What the task asks: With both ends included, repeat exactly the lines of the entries below from the one containing "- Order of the" down to the one containing "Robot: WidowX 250", and no others.

Records for processing:
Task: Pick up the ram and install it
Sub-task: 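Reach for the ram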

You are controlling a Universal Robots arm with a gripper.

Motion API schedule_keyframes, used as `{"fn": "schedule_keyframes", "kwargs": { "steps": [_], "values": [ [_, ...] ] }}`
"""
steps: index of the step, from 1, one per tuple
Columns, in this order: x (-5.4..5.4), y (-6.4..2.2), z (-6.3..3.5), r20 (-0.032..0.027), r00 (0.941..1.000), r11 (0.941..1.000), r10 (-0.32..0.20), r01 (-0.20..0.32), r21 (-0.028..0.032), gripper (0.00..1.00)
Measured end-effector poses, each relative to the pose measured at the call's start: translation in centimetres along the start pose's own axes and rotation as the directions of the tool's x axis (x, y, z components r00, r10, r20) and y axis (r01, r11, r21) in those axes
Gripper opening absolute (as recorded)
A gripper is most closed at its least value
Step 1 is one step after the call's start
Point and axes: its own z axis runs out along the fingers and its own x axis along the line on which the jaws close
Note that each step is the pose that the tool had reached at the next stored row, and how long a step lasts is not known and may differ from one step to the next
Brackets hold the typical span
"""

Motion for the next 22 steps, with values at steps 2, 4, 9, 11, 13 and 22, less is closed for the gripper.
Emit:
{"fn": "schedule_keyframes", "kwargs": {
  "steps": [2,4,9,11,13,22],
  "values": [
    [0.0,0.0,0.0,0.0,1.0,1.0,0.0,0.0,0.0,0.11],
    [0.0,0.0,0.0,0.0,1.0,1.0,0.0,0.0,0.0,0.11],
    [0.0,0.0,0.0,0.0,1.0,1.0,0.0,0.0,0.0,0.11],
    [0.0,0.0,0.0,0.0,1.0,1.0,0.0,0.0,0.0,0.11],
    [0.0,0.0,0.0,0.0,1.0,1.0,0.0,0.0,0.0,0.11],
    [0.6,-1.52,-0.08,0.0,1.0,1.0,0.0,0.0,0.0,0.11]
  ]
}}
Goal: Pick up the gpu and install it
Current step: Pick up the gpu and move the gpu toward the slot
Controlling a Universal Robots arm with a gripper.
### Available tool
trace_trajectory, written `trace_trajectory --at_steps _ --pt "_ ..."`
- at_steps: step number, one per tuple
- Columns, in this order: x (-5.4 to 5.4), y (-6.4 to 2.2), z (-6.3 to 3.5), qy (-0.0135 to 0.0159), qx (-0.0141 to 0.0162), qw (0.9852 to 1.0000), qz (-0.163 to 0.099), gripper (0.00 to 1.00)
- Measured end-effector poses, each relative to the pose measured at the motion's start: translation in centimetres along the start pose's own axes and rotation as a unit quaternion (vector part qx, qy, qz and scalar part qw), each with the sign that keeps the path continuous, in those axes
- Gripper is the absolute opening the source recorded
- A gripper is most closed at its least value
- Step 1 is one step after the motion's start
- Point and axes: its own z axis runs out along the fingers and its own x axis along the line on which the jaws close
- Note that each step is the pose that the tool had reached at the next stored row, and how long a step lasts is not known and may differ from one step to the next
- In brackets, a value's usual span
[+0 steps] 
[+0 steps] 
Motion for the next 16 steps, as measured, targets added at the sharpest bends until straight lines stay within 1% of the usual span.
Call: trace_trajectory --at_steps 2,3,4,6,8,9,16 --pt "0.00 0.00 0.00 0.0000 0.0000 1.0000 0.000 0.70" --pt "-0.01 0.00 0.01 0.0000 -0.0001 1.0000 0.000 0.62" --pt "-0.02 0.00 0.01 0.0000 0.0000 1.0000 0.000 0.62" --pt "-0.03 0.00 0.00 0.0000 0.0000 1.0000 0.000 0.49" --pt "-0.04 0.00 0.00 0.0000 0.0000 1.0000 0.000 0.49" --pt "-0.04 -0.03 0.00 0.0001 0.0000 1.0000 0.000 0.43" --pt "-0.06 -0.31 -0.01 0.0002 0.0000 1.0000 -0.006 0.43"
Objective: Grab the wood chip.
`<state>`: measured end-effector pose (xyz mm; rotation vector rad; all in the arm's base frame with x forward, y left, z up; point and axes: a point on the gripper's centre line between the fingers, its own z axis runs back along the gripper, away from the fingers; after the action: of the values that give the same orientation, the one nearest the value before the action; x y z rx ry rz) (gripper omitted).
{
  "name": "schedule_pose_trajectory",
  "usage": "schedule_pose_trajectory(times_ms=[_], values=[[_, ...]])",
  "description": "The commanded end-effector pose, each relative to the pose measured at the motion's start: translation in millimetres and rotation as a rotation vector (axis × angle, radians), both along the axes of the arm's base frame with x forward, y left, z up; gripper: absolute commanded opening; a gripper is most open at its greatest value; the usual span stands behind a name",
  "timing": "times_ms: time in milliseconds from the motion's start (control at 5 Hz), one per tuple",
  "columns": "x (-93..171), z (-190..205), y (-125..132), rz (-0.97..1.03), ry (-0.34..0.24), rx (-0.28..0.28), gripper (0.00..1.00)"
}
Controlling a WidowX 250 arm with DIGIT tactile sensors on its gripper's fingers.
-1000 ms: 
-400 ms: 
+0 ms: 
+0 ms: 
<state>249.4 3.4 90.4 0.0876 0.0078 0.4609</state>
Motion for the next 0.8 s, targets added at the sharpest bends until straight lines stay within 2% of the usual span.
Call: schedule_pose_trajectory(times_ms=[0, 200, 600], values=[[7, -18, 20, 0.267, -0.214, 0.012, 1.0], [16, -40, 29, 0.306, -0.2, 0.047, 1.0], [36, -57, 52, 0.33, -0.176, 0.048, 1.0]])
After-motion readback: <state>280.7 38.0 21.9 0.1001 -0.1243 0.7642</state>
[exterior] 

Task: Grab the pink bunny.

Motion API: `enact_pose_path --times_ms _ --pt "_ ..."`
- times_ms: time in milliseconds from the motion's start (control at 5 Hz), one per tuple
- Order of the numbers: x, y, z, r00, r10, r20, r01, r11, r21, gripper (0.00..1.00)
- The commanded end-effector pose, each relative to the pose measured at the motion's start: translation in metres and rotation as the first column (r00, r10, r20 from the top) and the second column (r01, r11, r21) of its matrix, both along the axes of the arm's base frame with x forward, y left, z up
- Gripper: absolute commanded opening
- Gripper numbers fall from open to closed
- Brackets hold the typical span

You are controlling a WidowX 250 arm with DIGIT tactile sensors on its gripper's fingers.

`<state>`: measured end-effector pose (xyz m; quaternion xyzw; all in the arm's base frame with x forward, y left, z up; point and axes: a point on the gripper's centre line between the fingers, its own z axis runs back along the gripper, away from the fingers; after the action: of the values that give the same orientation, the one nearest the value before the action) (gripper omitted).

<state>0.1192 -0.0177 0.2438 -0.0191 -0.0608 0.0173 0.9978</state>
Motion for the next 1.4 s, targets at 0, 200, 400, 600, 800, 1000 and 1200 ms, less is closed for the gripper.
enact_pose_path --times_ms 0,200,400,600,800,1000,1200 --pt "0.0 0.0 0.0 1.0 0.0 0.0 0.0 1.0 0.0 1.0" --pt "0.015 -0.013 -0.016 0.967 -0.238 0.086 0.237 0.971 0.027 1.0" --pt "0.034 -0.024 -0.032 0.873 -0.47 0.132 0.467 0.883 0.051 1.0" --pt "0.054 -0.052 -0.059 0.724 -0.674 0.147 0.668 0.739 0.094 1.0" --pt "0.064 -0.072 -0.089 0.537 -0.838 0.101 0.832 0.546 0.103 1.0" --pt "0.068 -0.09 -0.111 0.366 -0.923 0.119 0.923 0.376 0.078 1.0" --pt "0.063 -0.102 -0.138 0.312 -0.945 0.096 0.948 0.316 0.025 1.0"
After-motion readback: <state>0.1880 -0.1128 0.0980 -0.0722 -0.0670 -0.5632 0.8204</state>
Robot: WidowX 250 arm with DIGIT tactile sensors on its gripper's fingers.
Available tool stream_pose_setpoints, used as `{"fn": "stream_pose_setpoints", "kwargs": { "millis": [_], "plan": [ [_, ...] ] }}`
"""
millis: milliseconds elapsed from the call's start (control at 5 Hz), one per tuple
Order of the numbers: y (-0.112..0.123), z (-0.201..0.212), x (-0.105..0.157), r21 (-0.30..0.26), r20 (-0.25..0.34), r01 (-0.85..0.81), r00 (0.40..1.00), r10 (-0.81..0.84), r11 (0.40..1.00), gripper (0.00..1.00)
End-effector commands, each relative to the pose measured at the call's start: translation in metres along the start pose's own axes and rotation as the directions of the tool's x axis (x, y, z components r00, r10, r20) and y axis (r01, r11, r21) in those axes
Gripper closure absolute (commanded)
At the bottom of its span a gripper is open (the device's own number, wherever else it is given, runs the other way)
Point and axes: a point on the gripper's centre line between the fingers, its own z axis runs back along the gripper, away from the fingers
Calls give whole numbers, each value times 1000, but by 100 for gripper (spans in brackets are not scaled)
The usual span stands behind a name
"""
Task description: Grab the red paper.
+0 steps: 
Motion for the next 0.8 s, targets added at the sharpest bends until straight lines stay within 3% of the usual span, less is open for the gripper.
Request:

Reply:
- Order of the numbers: x, y, z, r00, r10, r20, r01, r11, r21, gripper (0.00..1.00)
- The commanded end-effector pose, each relative to the pose measured at the motion's start: translation in metres and rotation as the first column (r00, r10, r20 from the top) and the second column (r01, r11, r21) of its matrix, both along the axes of the arm's base frame with x forward, y left, z up
- Gripper: absolute commanded opening
- Gripper numbers fall from open to closed
- Brackets hold the typical span

You are controlling a WidowX 250 arm with DIGIT tactile sensors on its gripper's fingers.

`<state>`: measured end-effector pose (xyz m; quaternion xyzw; all in the arm's base frame with x forward, y left, z up; point and axes: a point on the gripper's centre line between the fingers, its own z axis runs back along the gripper, away from the fingers; after the action: of the values that give the same orientation, the one nearest the value before the action) (gripper omitted).

<state>0.1192 -0.0177 0.2438 -0.0191 -0.0608 0.0173 0.9978</state>
Motion for the next 1.4 s, targets at 0, 200, 400, 600, 800, 1000 and 1200 ms, less is closed for the gripper.
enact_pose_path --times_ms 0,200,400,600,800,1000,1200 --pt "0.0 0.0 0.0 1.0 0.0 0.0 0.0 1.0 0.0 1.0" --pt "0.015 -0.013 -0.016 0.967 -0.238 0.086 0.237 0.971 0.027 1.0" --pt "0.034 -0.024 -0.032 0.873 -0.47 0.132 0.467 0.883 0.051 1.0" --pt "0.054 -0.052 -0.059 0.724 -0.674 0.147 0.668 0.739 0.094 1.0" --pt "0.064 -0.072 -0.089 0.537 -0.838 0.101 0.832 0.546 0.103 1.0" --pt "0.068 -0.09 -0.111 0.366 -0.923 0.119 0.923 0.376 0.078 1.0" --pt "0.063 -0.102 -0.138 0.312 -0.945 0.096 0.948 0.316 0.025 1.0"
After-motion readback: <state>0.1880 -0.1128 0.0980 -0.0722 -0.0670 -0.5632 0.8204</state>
Robot: WidowX 250 arm with DIGIT tactile sensors on its gripper's fingers.

This is the complete answer to the exercise.